>>>>

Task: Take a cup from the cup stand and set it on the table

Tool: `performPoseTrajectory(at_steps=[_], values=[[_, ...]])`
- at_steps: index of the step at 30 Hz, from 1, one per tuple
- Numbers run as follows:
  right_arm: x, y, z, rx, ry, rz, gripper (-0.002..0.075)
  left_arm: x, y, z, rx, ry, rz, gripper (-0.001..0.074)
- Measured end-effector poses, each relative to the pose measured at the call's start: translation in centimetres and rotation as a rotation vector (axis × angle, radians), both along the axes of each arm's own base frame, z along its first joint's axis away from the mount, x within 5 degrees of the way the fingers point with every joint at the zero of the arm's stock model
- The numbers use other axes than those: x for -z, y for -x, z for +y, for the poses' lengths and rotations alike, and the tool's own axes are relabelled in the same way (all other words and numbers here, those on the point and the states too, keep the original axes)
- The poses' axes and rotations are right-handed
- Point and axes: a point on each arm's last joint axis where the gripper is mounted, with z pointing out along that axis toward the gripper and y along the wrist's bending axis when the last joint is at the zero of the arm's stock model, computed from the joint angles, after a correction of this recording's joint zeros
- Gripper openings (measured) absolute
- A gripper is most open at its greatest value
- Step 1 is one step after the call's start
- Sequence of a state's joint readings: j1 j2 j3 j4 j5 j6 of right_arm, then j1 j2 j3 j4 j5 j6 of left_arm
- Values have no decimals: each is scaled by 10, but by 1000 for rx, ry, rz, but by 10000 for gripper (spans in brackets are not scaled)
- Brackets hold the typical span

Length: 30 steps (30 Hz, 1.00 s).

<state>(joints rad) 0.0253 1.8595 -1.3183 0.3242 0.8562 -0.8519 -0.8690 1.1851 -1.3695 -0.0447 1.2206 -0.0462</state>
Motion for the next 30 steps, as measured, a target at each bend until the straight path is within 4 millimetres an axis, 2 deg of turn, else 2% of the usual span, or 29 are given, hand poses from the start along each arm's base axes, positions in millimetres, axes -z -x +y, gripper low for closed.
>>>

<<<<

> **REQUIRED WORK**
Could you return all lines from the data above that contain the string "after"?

> **OUTPUT FOR THIS TASK**
- Point and axes: a point on each arm's last joint axis where the gripper is mounted, with z pointing out along that axis toward the gripper and y along the wrist's bending axis when the last joint is at the zero of the arm's stock model, computed from the joint angles, after a correction of this recording's joint zeros
- Step 1 is one step after the call's start

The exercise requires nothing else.